Her art has been exhibited across the UK and Europe including the Nottingham Contemporary, the Royal Academy of Arts Architecture Space in London and the Johann Knig Gallery in Berlin. It was, however, during her Masters that Blue craved a practice that was more process-based with sculpted objects as the outcome. I took a morning ceramics class at this lovely studio by the sea near Chichester and that was the first time I'd ever used clay and I really fell in love with it, she says. I think mainly because it was really grounding, meditative and textural.
That was seven years ago. Since that time Blue has been trying to make ceramics a bigger part of her life. Setting up her own studio was key to this progression and it's become a space not only for her own practice but also for others to come and learn during her weekly beginners class. It's meant I've been able to build up a community so I'm not just working by myself, she explains. You're constantly learning something new from other potters. I think there's something really special about us all coming together at a table and kneading some earth into something new and having this amazing object at the end of it.

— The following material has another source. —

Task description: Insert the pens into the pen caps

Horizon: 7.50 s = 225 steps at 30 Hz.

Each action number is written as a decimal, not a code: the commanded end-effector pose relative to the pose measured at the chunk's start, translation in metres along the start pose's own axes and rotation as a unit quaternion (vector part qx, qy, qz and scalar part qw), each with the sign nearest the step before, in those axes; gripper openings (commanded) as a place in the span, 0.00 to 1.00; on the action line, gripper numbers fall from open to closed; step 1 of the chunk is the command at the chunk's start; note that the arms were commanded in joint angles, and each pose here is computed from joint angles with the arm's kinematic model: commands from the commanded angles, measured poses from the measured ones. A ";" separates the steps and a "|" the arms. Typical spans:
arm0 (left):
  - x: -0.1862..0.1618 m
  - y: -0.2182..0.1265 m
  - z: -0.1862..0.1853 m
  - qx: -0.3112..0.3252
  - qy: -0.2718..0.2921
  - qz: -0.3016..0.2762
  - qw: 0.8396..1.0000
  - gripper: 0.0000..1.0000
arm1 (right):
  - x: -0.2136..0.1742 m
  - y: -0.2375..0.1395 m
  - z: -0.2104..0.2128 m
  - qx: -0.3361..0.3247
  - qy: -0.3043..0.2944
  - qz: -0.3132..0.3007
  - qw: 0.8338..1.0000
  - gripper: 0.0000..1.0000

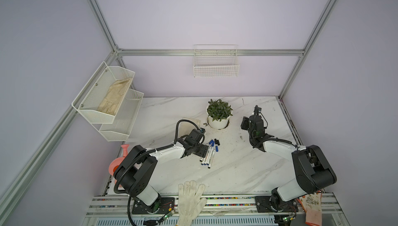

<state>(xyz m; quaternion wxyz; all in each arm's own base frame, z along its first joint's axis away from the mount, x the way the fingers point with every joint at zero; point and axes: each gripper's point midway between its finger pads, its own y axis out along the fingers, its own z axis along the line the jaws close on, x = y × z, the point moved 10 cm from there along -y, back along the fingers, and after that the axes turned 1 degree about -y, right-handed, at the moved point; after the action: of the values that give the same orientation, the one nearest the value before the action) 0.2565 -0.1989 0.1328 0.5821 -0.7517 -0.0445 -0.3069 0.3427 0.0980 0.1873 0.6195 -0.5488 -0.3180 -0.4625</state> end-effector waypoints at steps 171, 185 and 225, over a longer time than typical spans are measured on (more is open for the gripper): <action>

Blue's ceramics draw upon vernacular styles and while the clay she uses is not as localised as she would like (I'd love to say that I can dig clay out of the ground but in Nottingham it's mainly sand!), she does source from Stoke on Trent, the home of English pottery, which for her feels genuine to go back to the source.

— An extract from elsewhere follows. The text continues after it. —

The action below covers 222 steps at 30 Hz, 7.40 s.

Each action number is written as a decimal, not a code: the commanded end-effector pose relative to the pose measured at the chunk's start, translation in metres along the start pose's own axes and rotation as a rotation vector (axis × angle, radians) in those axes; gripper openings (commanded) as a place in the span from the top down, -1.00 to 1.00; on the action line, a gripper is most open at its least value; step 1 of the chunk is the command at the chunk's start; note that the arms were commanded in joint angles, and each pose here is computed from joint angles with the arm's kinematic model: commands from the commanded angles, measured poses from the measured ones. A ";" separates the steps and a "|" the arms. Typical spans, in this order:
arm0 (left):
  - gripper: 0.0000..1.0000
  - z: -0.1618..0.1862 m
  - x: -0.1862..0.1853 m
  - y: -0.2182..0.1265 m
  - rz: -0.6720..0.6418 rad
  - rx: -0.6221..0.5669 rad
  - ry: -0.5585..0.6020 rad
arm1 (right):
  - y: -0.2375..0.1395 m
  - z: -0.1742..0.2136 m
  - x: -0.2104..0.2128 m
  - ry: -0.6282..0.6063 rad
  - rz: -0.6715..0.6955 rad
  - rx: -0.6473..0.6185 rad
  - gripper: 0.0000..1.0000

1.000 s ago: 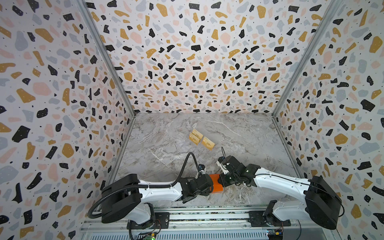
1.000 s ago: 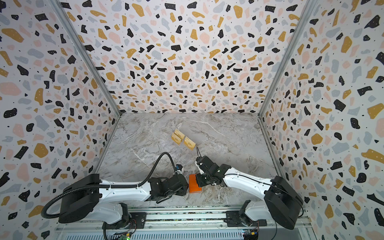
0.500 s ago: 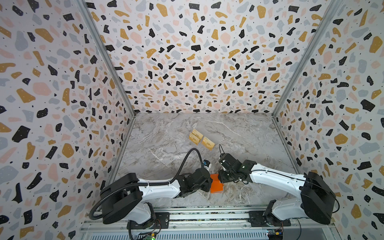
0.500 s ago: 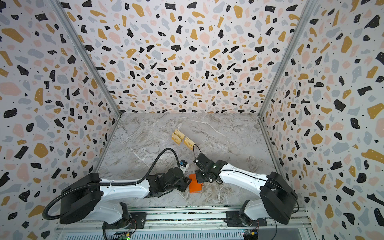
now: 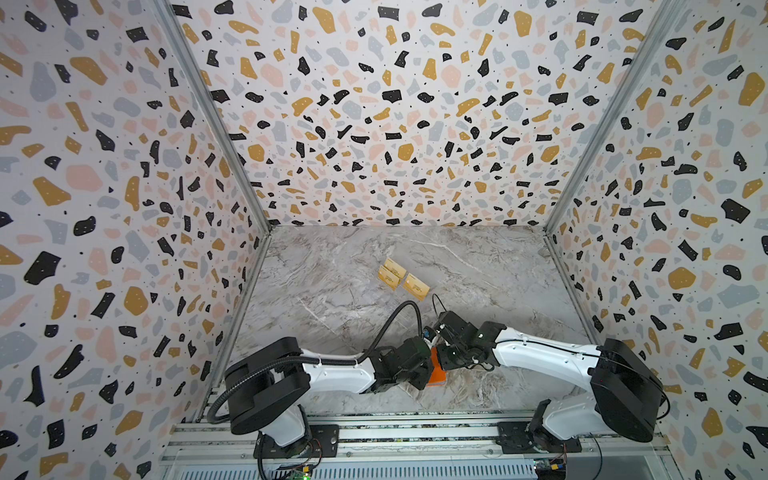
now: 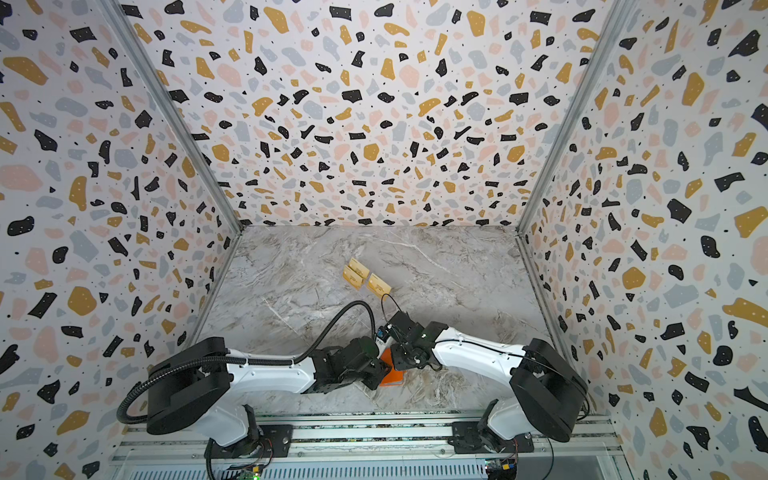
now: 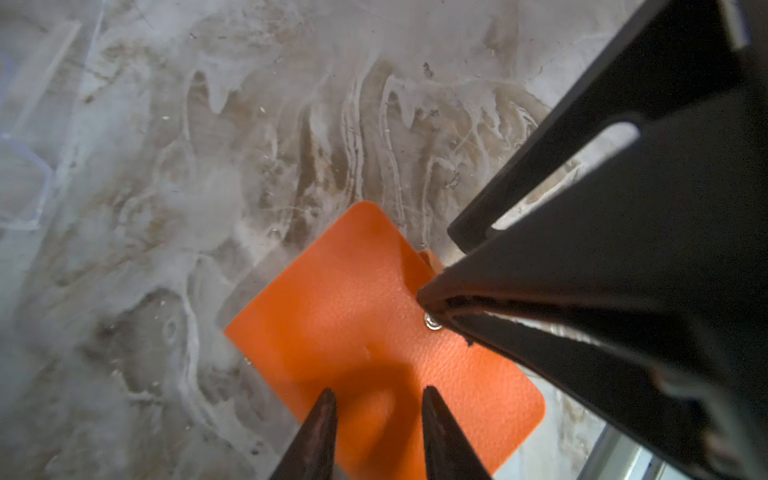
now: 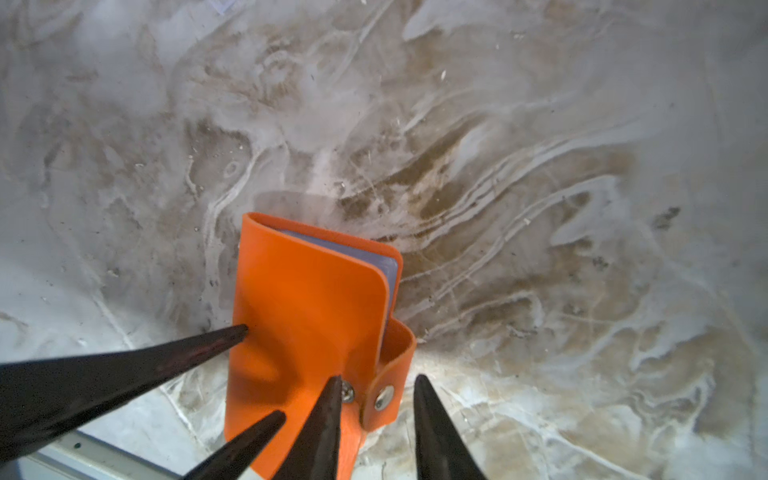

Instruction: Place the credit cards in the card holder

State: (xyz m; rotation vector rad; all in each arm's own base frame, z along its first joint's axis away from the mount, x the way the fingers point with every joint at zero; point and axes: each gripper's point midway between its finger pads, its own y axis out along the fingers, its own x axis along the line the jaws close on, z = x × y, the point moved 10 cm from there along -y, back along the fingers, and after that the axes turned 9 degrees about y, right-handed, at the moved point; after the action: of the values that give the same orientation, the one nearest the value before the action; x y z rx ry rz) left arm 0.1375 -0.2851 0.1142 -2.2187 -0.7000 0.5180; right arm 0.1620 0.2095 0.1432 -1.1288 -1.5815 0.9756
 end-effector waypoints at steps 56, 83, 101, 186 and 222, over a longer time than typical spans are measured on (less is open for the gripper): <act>0.26 0.032 -0.001 0.014 -0.079 0.127 0.025 | 0.005 0.000 -0.028 0.054 -0.204 0.077 1.00; 0.26 0.033 -0.003 0.016 -0.084 0.144 0.027 | 0.000 -0.012 -0.010 -0.144 -0.338 0.077 0.94; 0.27 0.032 -0.005 0.017 -0.075 0.151 0.032 | -0.004 -0.016 -0.013 -0.114 -0.256 0.086 0.87; 0.28 0.034 -0.011 0.022 -0.060 0.169 0.048 | -0.010 -0.014 -0.017 -0.047 -0.166 0.104 0.76; 0.28 0.034 -0.012 0.022 -0.063 0.170 0.045 | -0.004 -0.008 -0.020 -0.044 -0.180 0.137 1.00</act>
State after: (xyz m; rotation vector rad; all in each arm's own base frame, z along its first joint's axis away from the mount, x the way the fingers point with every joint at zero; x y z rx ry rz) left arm 0.1291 -0.2980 0.1058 -2.1839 -0.7584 0.4465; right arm 0.1724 0.1894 0.1398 -0.8925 -1.5821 1.0086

Blue's work is visually pared back with a natural, rawness to each piece, highlighting the materials used and letting them speak for themselves. Many of her pieces, including those for the New Makers series are unglazed, but when she does opt for a layer of sheen, it's with glazes she takes the time to make herself.
Her latest creations utilise a raku firing technique. Blue uses horsehair in this process (as a keen horse rider, she manages to take off-cuts at the stables where she rides). While the piece is still extremely hot Blue uses the horsehair like a brush, burning expressive, feathery smoke marks onto the surface of the clay. It's just so momentary, you don't have very long to work with it. That kind of instant commitment to something is really exciting. The resulting pieces are one-of-a-kind, heavy-footed bowls - striking sculptures that can also serve to function in our daily rituals.
For my own mental health, having a process like this is really fundamental."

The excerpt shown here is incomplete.